My "Cut for the Stone" Anniversary

Last year, I got many people’s hopes up when I said “They’re going to remove my gall–” and I see the disappointment when I finished the word “–bladder.”  I have enough gall for 10 people, so the news that I was going to have a cholecystectomy was anticlimactic.  Exactly a year ago, at this time, I was back home from Grant Hospital, watching Criminal Minds and taking oxycodone.  I awoke in my own bed that morning with a gallbladder–complete with stone.  Twelve hours later, I was home, and the stone was in a small, orange-lidded plastic jar (where it sits right now, right in front of me).  I slept in my own bed that night.

Here is the account of the actual experience, written two days later on my old LiveJournal account.  I’m not celebrating the event with the same intensity as when Samuel Pepys (a hero to all diarists) celebrated being “cut for the stone”.  His procedure, removing stones from his urinary bladder, was in 1657 with no anesthesia and no sterile equipment.  (Pepys ended up sterile because of the operation, but the instruments most definitely were not.)

A year later, I have to look to find the scars.  Had I undergone the procedure about 40 years ago, I would have recovered in the hospital for about a week afterwards, and I would have borne a very visible scar for the rest of my life.

President Lyndon Johnson shows off his gallbladder surgery scar.  One journalist said, “Thank God he didn’t have a hemorrhoidectomy!”  LBJ opened the door for Dan Rather to show cross sections of Reagan’s colon and prostate on the CBS Evening News during the 1980s.

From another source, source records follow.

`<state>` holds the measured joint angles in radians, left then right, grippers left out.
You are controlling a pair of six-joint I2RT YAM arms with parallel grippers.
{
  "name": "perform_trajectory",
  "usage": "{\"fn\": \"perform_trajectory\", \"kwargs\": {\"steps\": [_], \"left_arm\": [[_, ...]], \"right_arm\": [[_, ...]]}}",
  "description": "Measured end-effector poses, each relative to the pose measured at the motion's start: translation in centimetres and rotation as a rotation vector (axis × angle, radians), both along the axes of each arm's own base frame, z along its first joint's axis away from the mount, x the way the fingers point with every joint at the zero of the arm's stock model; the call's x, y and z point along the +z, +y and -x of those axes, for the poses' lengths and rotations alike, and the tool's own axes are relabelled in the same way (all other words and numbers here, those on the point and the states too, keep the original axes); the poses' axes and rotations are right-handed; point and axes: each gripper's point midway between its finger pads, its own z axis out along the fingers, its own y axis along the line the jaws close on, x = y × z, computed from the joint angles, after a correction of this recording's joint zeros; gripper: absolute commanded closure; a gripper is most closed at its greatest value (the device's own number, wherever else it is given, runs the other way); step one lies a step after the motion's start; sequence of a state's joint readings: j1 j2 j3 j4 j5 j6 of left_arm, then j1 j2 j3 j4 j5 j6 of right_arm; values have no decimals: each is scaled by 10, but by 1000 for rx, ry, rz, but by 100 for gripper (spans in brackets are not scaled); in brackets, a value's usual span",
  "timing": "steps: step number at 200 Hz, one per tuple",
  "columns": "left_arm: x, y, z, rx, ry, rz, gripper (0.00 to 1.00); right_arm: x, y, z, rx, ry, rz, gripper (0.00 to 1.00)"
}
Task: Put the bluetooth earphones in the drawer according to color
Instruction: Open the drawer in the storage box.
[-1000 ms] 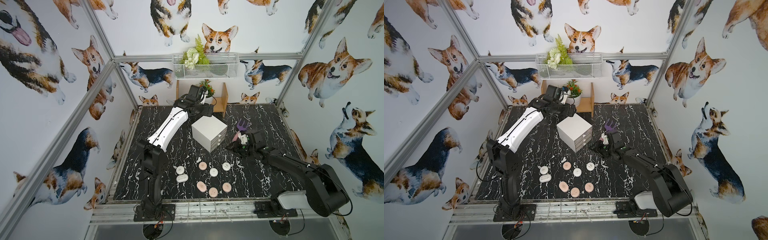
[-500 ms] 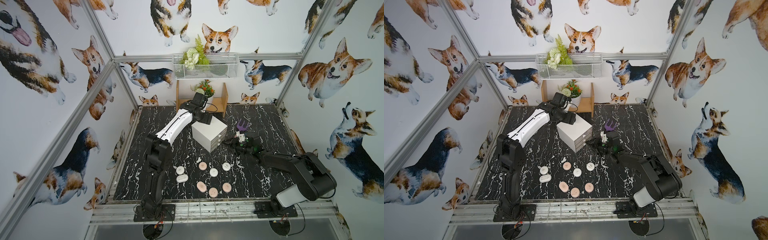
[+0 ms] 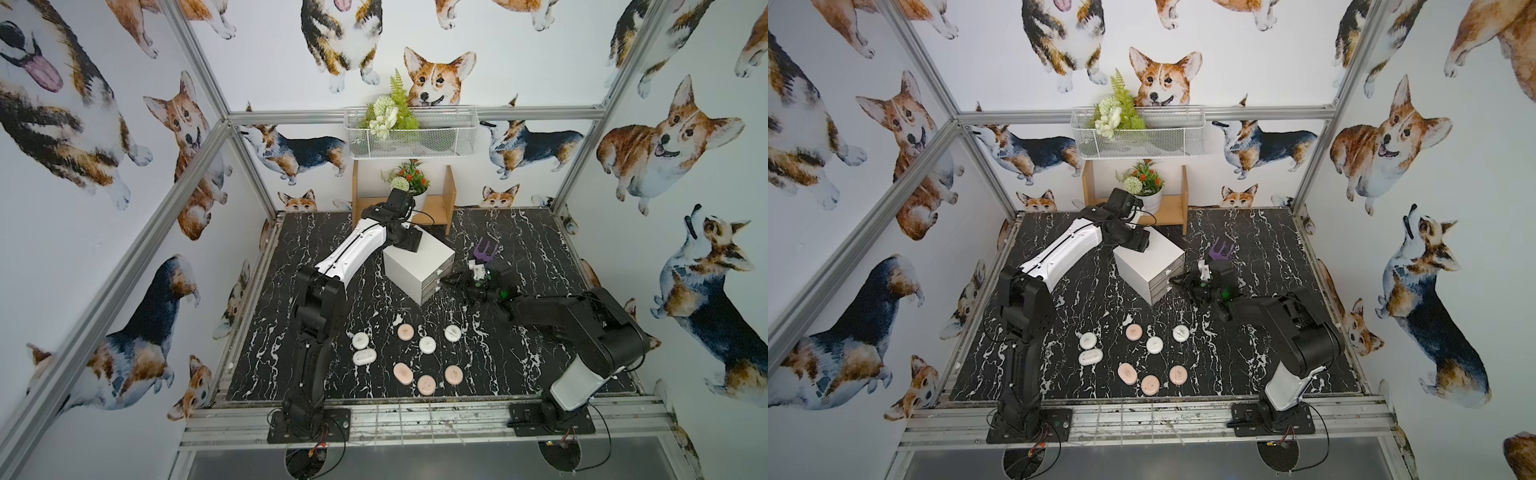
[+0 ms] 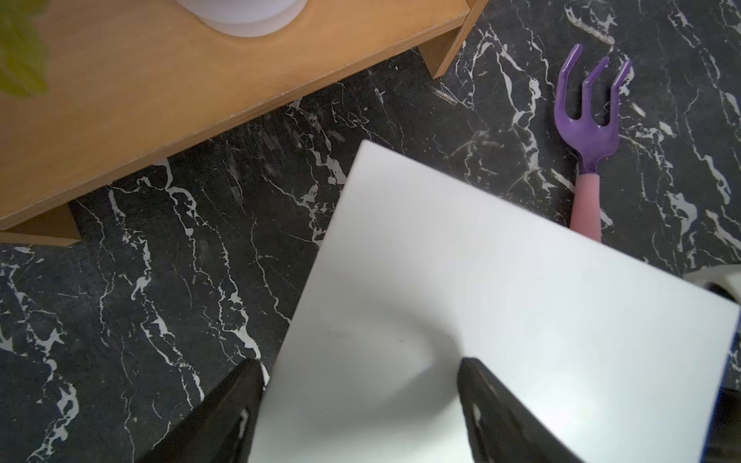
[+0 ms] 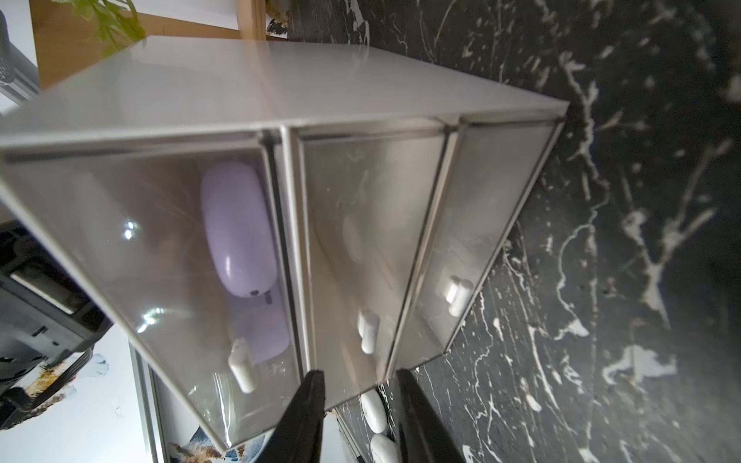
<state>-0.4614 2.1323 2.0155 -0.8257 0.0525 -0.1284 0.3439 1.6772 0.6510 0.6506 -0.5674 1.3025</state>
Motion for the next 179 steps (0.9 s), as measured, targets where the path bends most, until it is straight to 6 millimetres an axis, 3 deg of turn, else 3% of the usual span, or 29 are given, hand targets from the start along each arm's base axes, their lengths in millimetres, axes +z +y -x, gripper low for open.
{"fn": "perform_trajectory", "kwargs": {"steps": [91, 124, 179], "left_arm": [[-2, -5, -3, -6, -17, 6, 20], [-4, -7, -4, -7, -21, 4, 20], [-5, -9, -6, -8, -34, 13, 20]], "right_arm": [[-15, 5, -13, 1, 24, -1, 74], [-14, 7, -15, 8, 23, -21, 80], [-12, 7, -14, -2, 12, -46, 80]]}}
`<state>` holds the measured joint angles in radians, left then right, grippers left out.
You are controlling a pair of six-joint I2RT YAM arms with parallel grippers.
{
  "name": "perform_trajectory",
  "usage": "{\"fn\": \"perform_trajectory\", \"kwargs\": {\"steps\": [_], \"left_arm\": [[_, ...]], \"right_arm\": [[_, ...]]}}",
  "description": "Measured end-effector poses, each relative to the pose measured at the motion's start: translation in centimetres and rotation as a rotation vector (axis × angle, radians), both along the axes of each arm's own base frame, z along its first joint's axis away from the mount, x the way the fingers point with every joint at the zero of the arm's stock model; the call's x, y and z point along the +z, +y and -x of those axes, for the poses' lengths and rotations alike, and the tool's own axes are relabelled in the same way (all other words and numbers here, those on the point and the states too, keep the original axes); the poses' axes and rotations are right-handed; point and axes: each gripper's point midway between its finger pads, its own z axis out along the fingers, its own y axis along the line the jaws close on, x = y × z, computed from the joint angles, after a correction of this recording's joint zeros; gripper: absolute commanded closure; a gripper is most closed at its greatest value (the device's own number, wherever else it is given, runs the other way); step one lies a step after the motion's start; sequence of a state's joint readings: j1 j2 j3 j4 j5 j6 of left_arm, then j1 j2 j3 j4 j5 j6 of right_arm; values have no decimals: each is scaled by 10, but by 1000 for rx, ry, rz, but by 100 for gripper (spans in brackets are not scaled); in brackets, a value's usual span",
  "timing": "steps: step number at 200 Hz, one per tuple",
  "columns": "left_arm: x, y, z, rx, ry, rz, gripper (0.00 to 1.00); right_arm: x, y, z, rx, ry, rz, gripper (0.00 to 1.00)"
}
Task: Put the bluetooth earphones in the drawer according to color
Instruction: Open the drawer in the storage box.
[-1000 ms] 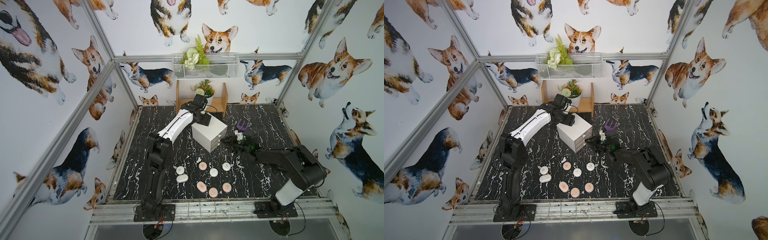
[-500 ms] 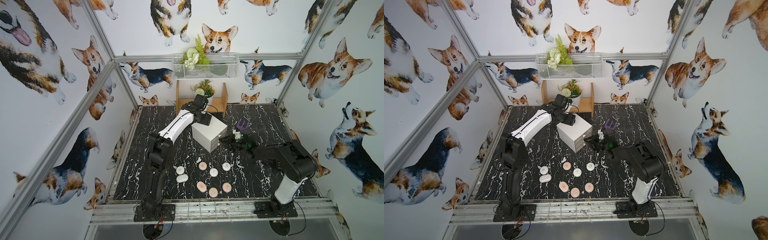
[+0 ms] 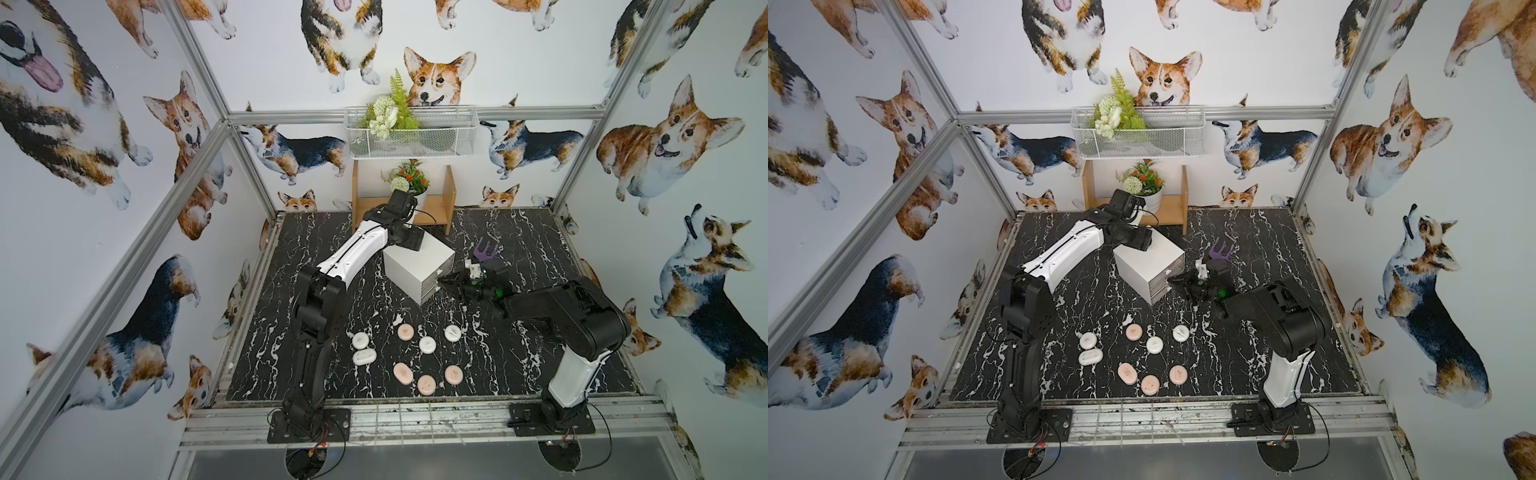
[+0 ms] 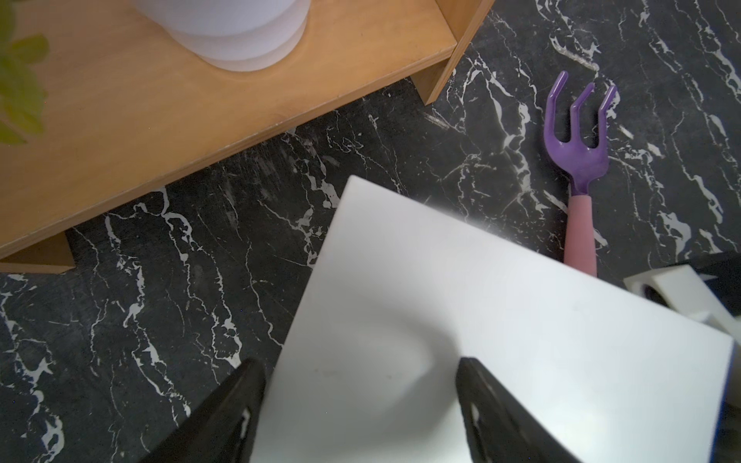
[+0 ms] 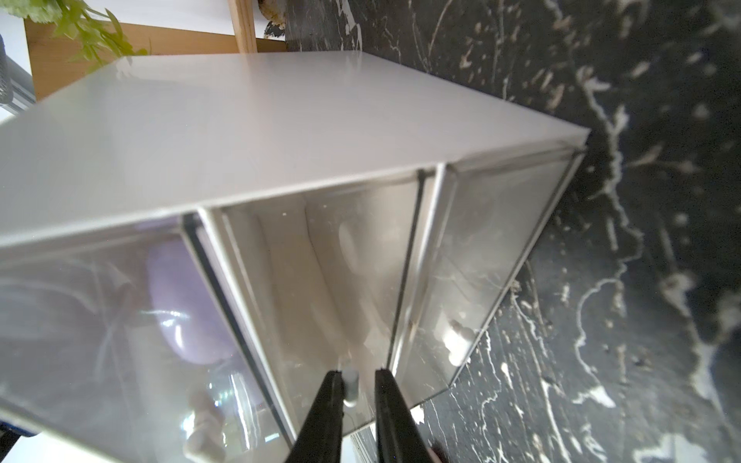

About all I did to celebrate was take off from work 2½ hours early.  It wasn’t to mark the event, but because there was so little to do.  I’ve begun the Books on Tape recording of William Landay’s The Strangler, and I’m on the third disk (of 11), but I couldn’t listen to it while I re-indexed scanned documents (a very hazardous task–the death rate from boredom rivals fatalities in coal mines) because my headphones disappeared sometime during the evening yesterday.  Luckily, no doctors’ reports were in the on-deck circle for me to transcribe.  I took some mini-walks.  The ice storm seems to be behind us (this one, anyway), but there are still many sidewalks that are rough and slippery.  I’m still fall-free so far, but each time I lose my balance, even for a microsecond, I’m less sure I’ll be able to right myself before going down.  Clintonville’s electricity only returned this evening, which means Susie will be back in school for the first time since Monday.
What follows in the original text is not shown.